■ THE TASK
Type out each entry exactly as it appears, but keep every image out.

■ ENTRIES SHOWN
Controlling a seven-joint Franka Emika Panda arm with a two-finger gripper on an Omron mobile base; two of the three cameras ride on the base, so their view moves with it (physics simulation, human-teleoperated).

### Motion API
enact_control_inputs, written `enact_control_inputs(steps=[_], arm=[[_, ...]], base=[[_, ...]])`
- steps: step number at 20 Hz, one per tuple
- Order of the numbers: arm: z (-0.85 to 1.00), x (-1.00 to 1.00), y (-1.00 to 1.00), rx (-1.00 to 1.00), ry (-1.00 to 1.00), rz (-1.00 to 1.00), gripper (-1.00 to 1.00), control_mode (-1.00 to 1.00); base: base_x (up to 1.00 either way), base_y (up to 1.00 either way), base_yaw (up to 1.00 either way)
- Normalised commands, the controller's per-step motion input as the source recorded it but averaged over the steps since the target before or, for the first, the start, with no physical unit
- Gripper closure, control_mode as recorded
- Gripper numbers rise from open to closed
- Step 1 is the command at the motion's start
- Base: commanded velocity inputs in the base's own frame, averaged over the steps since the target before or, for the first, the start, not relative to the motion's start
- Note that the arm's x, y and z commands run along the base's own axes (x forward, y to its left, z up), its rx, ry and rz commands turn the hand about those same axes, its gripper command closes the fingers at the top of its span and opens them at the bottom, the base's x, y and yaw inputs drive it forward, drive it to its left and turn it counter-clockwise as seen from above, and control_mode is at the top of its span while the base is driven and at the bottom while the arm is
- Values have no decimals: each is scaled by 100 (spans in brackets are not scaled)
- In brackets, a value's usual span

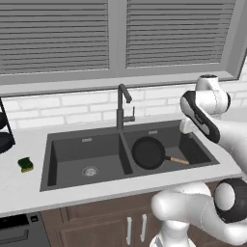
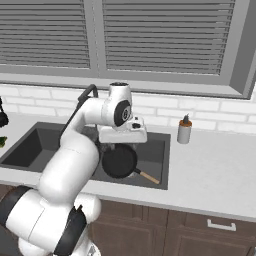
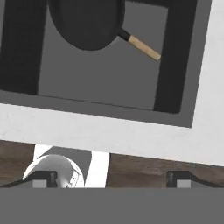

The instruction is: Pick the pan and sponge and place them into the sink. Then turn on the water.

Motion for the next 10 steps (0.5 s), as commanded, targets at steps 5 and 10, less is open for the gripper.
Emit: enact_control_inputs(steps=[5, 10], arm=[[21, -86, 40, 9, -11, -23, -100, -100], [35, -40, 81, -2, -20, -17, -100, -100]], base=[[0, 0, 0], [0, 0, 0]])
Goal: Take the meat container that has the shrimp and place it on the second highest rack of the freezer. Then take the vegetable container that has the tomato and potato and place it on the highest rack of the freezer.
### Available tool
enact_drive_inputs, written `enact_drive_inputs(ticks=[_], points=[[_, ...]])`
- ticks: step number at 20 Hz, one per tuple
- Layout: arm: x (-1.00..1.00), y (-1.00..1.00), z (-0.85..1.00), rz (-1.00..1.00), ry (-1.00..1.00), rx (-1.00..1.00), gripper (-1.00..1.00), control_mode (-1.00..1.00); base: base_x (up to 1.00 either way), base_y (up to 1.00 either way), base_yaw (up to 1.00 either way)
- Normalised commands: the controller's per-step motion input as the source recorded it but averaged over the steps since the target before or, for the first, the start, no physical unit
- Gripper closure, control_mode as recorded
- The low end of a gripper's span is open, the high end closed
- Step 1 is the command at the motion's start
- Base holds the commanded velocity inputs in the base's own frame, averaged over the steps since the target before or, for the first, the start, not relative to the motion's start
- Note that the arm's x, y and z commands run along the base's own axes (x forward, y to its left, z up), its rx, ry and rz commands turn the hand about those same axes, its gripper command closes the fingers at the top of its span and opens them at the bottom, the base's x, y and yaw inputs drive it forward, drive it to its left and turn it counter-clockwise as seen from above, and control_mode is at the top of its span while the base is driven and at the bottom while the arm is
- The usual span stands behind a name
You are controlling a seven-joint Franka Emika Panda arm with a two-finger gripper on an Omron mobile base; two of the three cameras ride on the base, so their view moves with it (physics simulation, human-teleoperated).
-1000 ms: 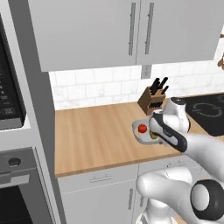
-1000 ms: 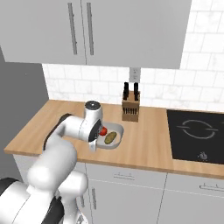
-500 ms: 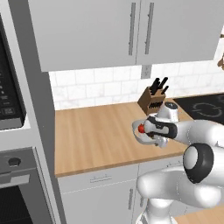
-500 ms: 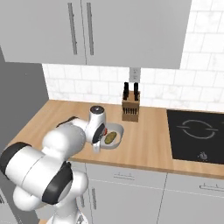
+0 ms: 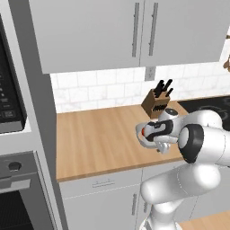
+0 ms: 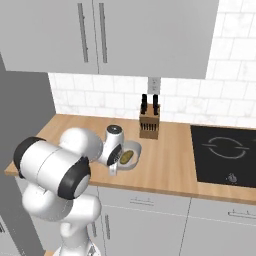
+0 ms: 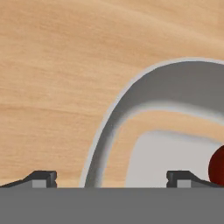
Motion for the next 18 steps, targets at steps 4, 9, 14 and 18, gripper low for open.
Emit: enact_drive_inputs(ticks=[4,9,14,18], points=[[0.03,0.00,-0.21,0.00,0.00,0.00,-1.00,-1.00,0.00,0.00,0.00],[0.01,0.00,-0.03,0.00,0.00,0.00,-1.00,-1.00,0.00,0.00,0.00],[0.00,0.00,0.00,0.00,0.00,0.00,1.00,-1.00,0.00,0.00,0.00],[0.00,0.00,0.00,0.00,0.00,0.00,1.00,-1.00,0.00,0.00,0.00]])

■ PROBLEM SOLUTION
Controlling a seven-joint Franka Emika Panda arm with a two-finger gripper on an Omron mobile base; two of the three cameras ride on the base, so their view moves with it (physics simulation, human-teleoperated).

### Motion API
enact_control_inputs, written `enact_control_inputs(steps=[_], arm=[[_, ...]], base=[[_, ...]])`
- steps: step number at 20 Hz, one per tuple
- Order of the numbers: arm: z (-0.85 to 1.00), x (-1.00 to 1.00), y (-1.00 to 1.00), rx (-1.00 to 1.00), ry (-1.00 to 1.00), rz (-1.00 to 1.00), gripper (-1.00 to 1.00), control_mode (-1.00 to 1.00); base: base_x (up to 1.00 either way), base_y (up to 1.00 either way), base_yaw (up to 1.00 either way)
- Normalised commands, the controller's per-step motion input as the source recorded it but averaged over the steps since the target before or, for the first, the start, with no physical unit
- Gripper closure, control_mode as recorded
- Gripper numbers rise from open to closed
- Step 1 is the command at the motion's start
- Base: commanded velocity inputs in the base's own frame, averaged over the steps since the target before or, for the first, the start, not relative to the motion's start
- Note that the arm's x, y and z commands run along the base's own axes (x forward, y to its left, z up), its rx, ry and rz commands turn the hand about those same axes, its gripper command closes the fingers at the top of its span and opens them at the bottom, the base's x, y and yaw inputs drive it forward, drive it to its left and turn it counter-clockwise as seen from above, and control_mode is at the top of its span while the base is driven and at the bottom while the arm is
- Values have no decimals: each is scaled by 100 (spans in brackets are not scaled)
- In brackets, a value's usual span


The instruction is: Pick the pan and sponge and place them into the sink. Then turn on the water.

Motion for the next 10 steps (0.5 s), as commanded, targets at steps 5 and 10, less is open for the gripper.
Emit: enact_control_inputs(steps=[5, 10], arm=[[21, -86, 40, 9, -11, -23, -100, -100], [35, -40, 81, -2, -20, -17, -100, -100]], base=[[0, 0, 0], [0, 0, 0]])
Goal: Take the meat container that has the shrimp and place it on the second highest rack of the freezer. Then take the vegetable container that has the tomato and potato and place it on the highest rack of the freezer.
### Available tool
enact_drive_inputs, written `enact_drive_inputs(ticks=[_], points=[[_, ...]])`
- ticks: step number at 20 Hz, one per tuple
- Layout: arm: x (-1.00..1.00), y (-1.00..1.00), z (-0.85..1.00), rz (-1.00..1.00), ry (-1.00..1.00), rx (-1.00..1.00), gripper (-1.00..1.00), control_mode (-1.00..1.00); base: base_x (up to 1.00 either way), base_y (up to 1.00 either way), base_yaw (up to 1.00 either way)
- Normalised commands: the controller's per-step motion input as the source recorded it but averaged over the steps since the target before or, for the first, the start, no physical unit
- Gripper closure, control_mode as recorded
- The low end of a gripper's span is open, the high end closed
- Step 1 is the command at the motion's start
- Base holds the commanded velocity inputs in the base's own frame, averaged over the steps since the target before or, for the first, the start, not relative to the motion's start
- Note that the arm's x, y and z commands run along the base's own axes (x forward, y to its left, z up), its rx, ry and rz commands turn the hand about those same axes, its gripper command closes the fingers at the top of its span and opens them at the bottom, the base's x, y and yaw inputs drive it forward, drive it to its left and turn it counter-clockwise as seen from above, and control_mode is at the top of its span while the base is driven and at the bottom while the arm is
- The usual span stands behind a name
You are controlling a seven-joint Franka Emika Panda arm with a two-finger gripper on an Omron mobile base; two of the three cameras ride on the base, so their view moves with it (physics simulation, human-teleoperated).
-1000 ms: 
-1000 ms: 
-500 ms: 
-500 ms: 
+0 ms: 
+0 ms: 
+0 ms: 
Motion for the next 18 steps, targets at steps 4, 9, 14 and 18, gripper low for open.
Emit: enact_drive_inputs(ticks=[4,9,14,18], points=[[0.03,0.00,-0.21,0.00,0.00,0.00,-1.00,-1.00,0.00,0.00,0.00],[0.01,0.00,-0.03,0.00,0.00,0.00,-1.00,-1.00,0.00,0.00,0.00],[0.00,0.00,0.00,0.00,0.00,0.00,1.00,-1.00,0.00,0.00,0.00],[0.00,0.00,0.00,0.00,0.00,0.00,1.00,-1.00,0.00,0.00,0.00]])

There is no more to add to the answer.